_Brief_
If a line in the entries below holds the string "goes", copy it.

Records contained in a dataset:
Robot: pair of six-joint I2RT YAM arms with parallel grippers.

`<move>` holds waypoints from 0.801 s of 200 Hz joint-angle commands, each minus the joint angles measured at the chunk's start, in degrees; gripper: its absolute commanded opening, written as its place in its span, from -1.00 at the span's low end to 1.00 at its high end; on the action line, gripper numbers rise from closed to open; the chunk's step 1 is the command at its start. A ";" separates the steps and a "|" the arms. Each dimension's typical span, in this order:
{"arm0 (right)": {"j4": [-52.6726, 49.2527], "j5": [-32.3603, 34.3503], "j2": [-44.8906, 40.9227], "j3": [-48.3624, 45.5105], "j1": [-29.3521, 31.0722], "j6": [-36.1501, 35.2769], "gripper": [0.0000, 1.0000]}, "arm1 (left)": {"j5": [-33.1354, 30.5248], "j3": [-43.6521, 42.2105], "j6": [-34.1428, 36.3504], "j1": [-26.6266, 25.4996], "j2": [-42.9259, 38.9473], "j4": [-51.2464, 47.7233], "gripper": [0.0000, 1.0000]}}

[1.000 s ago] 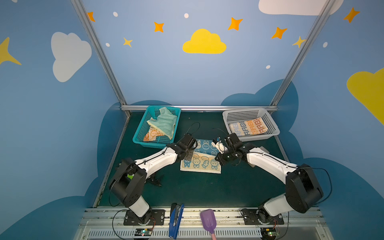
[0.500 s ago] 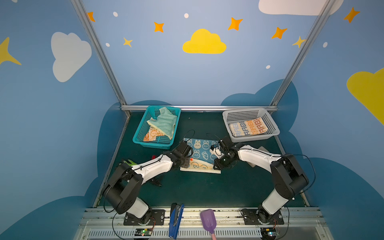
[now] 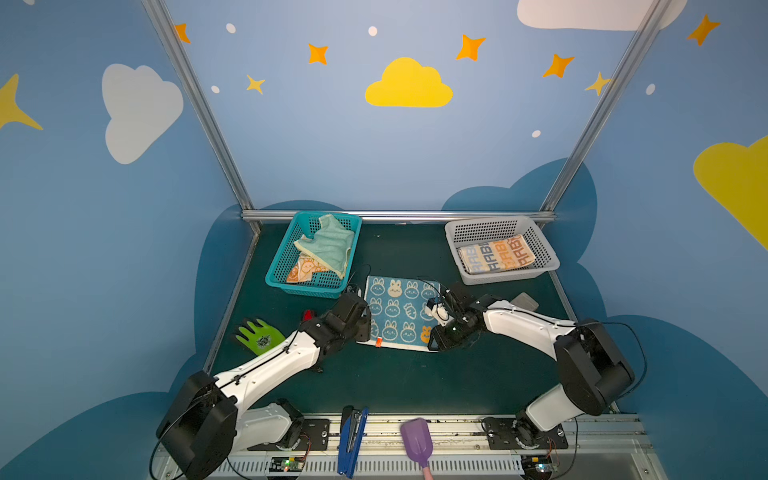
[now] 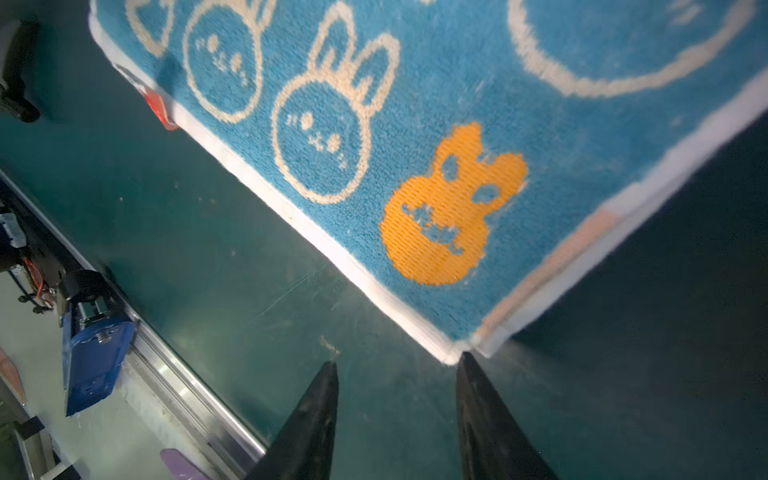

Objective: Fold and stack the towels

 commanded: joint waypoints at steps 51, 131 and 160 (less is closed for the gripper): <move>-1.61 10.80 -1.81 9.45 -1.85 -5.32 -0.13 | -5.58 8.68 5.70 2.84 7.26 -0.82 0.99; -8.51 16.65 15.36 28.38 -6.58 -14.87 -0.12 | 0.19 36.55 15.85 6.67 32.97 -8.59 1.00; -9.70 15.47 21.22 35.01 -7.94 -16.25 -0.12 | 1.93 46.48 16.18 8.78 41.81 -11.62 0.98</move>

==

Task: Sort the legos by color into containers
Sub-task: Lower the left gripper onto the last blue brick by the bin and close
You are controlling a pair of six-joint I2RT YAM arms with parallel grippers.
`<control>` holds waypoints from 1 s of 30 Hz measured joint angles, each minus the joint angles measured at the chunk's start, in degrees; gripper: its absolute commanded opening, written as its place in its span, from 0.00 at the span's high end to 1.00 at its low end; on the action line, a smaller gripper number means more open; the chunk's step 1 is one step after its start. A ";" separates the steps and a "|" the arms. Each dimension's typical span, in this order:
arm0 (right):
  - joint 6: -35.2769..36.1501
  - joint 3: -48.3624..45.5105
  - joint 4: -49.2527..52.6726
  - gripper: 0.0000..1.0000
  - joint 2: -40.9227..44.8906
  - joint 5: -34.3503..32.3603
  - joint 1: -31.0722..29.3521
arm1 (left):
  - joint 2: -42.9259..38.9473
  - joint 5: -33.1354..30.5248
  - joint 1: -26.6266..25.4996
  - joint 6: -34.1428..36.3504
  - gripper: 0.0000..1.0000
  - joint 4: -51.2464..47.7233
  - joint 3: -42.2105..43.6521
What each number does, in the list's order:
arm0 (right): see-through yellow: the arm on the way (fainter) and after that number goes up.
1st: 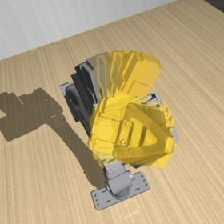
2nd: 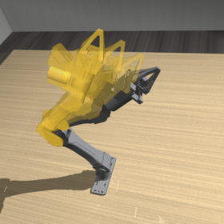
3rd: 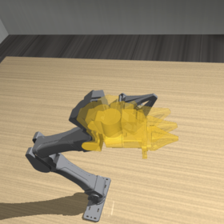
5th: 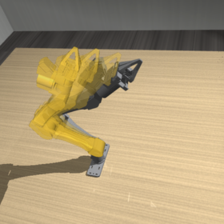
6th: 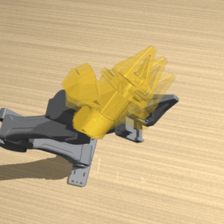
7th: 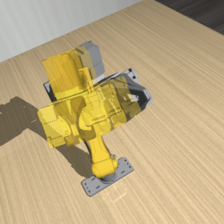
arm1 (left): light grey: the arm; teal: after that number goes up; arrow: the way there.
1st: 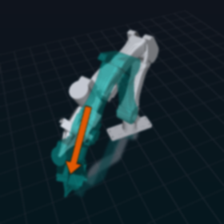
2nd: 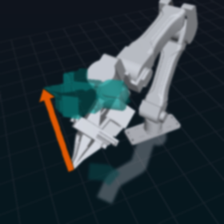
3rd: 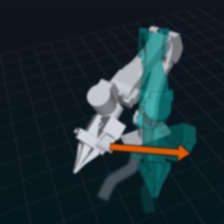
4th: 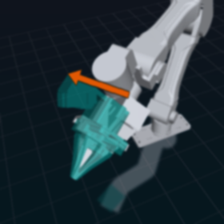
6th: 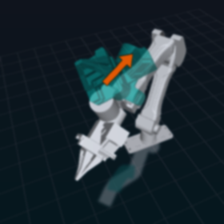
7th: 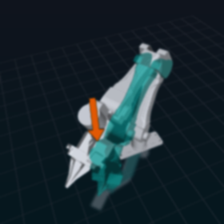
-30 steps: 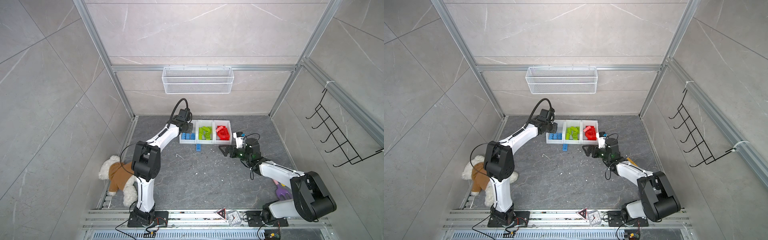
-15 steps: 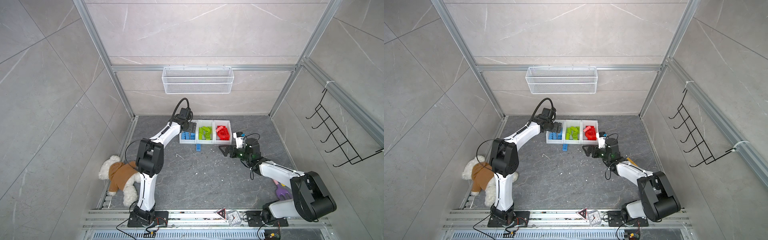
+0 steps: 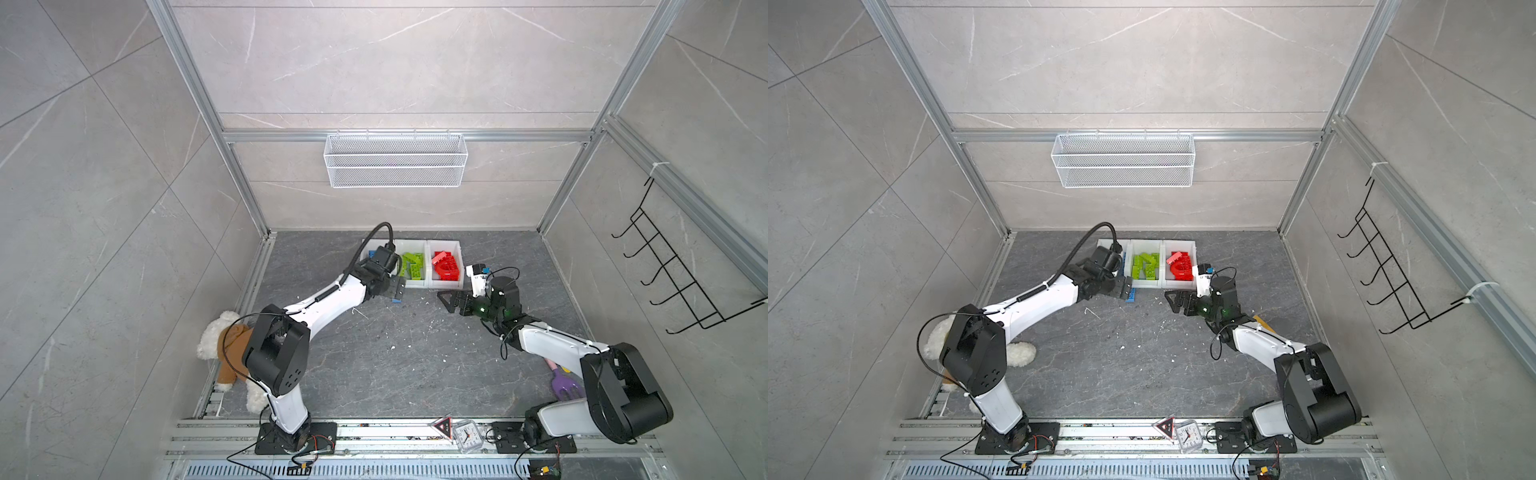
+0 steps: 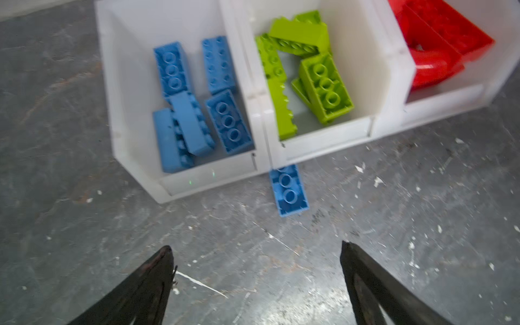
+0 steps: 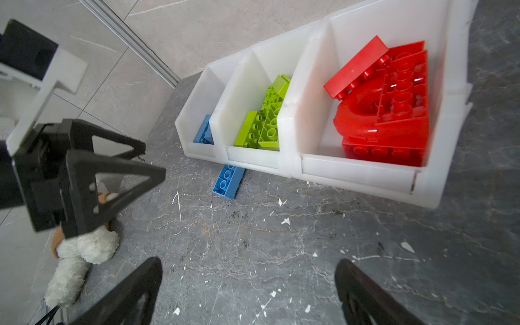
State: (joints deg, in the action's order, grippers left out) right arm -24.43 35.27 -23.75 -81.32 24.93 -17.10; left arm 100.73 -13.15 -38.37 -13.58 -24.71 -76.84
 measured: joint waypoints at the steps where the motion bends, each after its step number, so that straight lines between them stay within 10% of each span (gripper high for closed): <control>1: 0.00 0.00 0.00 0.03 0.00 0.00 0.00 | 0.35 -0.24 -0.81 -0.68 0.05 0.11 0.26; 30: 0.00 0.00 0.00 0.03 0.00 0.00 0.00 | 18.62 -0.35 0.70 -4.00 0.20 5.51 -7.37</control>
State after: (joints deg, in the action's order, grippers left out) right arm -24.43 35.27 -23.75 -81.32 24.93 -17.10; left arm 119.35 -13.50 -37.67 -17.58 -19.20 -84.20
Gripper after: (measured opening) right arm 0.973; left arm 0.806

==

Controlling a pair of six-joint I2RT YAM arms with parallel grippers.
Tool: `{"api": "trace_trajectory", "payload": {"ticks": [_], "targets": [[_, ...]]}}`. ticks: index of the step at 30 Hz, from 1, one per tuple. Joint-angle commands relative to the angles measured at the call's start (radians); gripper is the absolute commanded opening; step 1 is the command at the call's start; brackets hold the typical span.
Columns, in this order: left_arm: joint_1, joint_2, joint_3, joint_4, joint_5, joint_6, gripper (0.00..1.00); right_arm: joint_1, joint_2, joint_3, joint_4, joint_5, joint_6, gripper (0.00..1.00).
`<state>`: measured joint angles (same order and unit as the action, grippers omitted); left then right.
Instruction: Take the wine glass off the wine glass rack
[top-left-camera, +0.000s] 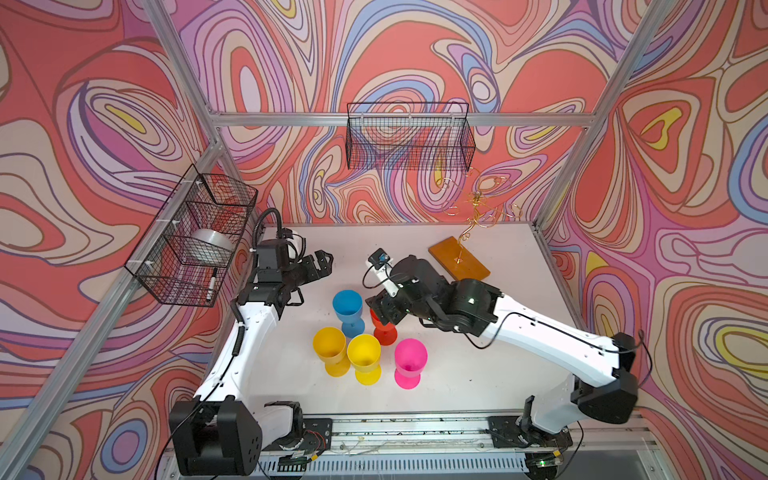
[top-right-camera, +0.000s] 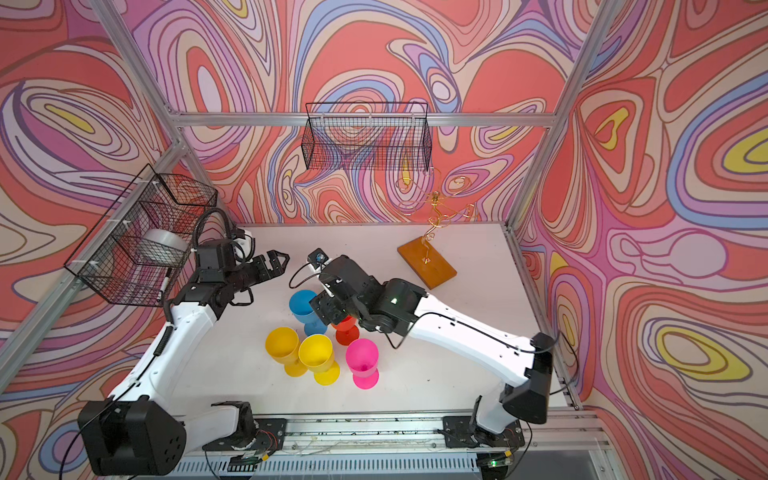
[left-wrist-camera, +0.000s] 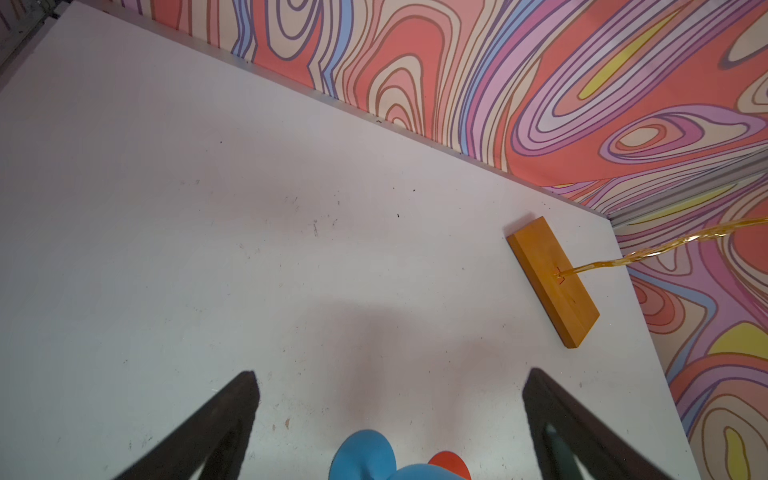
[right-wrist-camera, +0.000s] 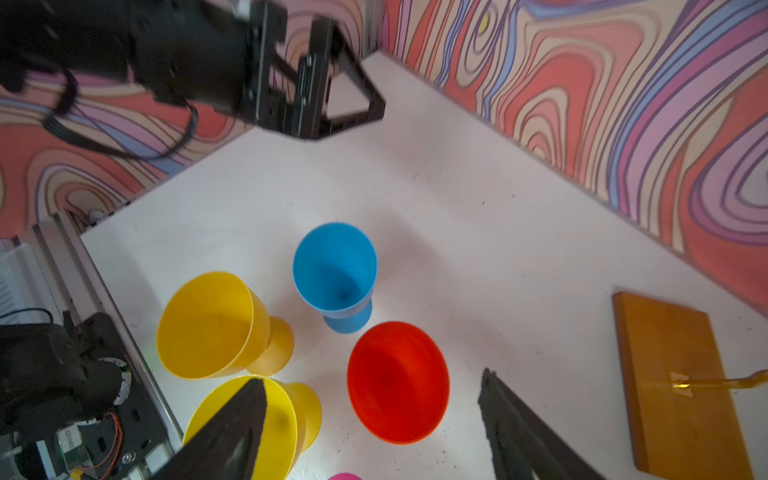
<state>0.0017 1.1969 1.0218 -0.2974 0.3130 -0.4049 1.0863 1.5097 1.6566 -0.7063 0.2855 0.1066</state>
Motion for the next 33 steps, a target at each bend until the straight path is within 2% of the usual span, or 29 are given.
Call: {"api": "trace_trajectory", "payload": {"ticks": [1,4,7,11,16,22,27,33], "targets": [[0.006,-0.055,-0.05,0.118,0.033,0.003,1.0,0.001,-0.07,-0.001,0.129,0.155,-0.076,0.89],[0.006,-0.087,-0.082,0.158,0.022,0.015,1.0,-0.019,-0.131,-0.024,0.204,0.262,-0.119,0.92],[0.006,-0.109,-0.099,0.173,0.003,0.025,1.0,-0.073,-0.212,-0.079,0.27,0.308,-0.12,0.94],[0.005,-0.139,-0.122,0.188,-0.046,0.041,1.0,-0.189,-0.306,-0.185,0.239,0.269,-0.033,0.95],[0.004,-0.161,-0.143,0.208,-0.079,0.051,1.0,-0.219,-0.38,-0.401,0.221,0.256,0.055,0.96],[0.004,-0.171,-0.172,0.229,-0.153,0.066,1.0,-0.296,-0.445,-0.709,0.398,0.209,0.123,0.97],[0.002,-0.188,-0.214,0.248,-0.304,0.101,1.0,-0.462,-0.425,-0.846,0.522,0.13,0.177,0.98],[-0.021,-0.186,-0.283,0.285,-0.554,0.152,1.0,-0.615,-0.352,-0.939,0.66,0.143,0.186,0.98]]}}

_Solution for this exercise_
arm0 (right): see-through yellow: the arm on the way (fainter) and after that number goes up.
arm1 (left): light grey: the arm; teal: after that number goes up; arrow: the way there.

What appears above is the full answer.